══ MATERIAL FOR THIS EXERCISE ══
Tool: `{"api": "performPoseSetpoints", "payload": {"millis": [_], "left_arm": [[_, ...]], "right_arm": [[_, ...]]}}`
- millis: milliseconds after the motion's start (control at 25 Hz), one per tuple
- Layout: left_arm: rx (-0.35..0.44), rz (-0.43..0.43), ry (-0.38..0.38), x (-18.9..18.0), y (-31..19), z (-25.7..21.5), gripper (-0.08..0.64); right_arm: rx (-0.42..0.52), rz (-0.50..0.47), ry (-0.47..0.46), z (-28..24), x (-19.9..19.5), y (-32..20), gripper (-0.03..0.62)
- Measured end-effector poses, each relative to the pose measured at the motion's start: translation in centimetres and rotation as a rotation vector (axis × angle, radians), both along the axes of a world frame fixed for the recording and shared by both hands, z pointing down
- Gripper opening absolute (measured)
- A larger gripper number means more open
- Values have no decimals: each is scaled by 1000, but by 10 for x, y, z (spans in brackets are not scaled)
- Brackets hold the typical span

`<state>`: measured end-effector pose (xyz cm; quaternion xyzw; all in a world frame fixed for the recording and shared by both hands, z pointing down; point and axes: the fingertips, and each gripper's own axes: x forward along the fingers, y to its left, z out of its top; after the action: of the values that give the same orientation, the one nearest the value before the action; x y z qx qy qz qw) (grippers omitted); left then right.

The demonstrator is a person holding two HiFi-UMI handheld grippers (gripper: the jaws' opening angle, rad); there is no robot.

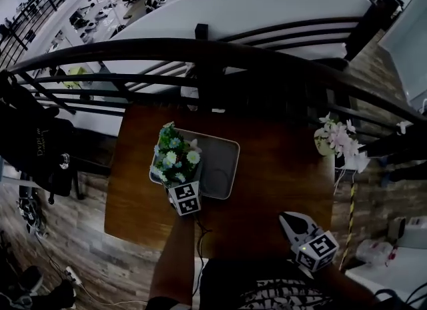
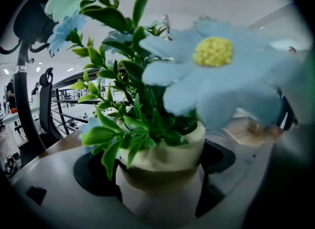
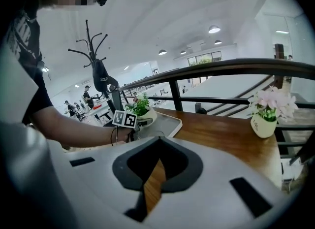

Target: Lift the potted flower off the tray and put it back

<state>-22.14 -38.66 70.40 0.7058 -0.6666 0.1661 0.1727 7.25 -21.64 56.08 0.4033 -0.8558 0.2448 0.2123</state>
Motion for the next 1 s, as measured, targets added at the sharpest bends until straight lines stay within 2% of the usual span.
{"api": "performPoseSetpoints", "payload": {"millis": [200, 360, 720, 840, 1000], "left_arm": [[-59, 25, -18, 2, -12, 15, 477], [-91, 51, -51, 6, -11, 25, 477], [-119, 51, -50, 10, -9, 33, 477], [-130, 61, -33, 15, -7, 36, 477], [-141, 35, 28, 7, 7, 34, 477]], "right_arm": [[-10, 58, 8, 2, 20, 1, -8], [-8, 76, -2, -1, 19, 6, -8], [12, 106, -11, -17, 26, 15, -8], [39, 103, -13, -23, 27, 15, -8], [75, 96, -23, -29, 19, 17, -8]]}}
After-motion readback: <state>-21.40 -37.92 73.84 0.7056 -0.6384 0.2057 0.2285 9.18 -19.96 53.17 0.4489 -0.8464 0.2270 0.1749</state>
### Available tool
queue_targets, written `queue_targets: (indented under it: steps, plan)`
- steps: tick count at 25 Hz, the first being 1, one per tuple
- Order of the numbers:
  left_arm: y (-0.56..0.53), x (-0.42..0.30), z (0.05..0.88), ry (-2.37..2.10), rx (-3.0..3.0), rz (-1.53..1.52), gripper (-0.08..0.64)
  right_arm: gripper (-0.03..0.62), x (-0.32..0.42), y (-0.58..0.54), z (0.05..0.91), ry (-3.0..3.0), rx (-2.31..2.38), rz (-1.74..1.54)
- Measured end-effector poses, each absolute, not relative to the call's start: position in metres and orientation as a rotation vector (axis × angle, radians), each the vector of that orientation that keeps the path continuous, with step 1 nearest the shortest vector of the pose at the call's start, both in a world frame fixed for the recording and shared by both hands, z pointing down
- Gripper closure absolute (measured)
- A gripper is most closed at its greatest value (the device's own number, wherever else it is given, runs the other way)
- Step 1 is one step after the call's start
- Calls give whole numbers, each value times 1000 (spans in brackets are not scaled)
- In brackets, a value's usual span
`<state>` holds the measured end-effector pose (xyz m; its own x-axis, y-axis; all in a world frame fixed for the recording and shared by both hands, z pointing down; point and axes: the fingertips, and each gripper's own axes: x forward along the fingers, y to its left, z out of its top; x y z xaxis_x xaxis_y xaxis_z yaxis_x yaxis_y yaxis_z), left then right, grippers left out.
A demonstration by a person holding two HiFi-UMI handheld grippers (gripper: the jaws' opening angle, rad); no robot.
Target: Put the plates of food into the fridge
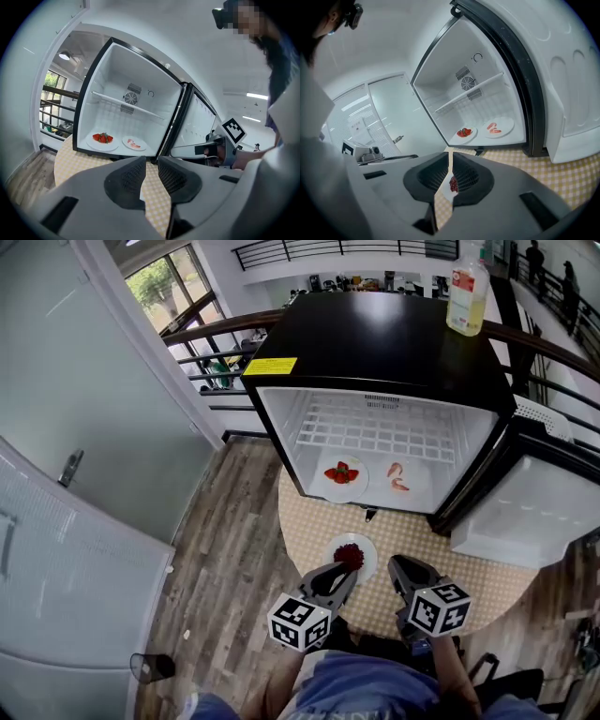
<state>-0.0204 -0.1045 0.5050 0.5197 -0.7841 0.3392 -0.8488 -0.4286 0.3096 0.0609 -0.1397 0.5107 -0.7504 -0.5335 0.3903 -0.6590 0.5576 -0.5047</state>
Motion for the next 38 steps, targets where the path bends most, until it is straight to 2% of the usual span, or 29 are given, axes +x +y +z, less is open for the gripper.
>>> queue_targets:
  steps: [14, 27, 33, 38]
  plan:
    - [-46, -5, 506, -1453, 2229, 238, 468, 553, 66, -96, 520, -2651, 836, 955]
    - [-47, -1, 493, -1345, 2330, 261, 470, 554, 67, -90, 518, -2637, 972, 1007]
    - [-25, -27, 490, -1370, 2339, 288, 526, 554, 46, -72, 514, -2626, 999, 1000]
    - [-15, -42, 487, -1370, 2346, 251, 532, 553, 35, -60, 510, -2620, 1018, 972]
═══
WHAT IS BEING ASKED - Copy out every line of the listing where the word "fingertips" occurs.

TASK OUTPUT -
`<state>`: measured end-effector pose (xyz cm; quaternion xyzw; all in a world frame fixed for the recording and shared by both hands, z pointing down; point and axes: the fingertips, and each gripper's own axes: x forward along the fingers, y to its left, z out of its top; after the action: of the values that give the same orientation, the one nearest the value before the action; x y z qx qy qz qw) (grippers omitted); left then right.
`<state>` holds the measured end-effector pose (xyz m; its own x-axis, y-axis; all in a world frame fixed for the recording and shared by both hands, z pointing down; point and axes: the fingertips, and each gripper's own axes: x forward along the fingers, y to its left, z out of its top; x y z xaxis_x xaxis_y xaxis_z yaxis_x yaxis_y yaxis_z), left then right, grippers left out.

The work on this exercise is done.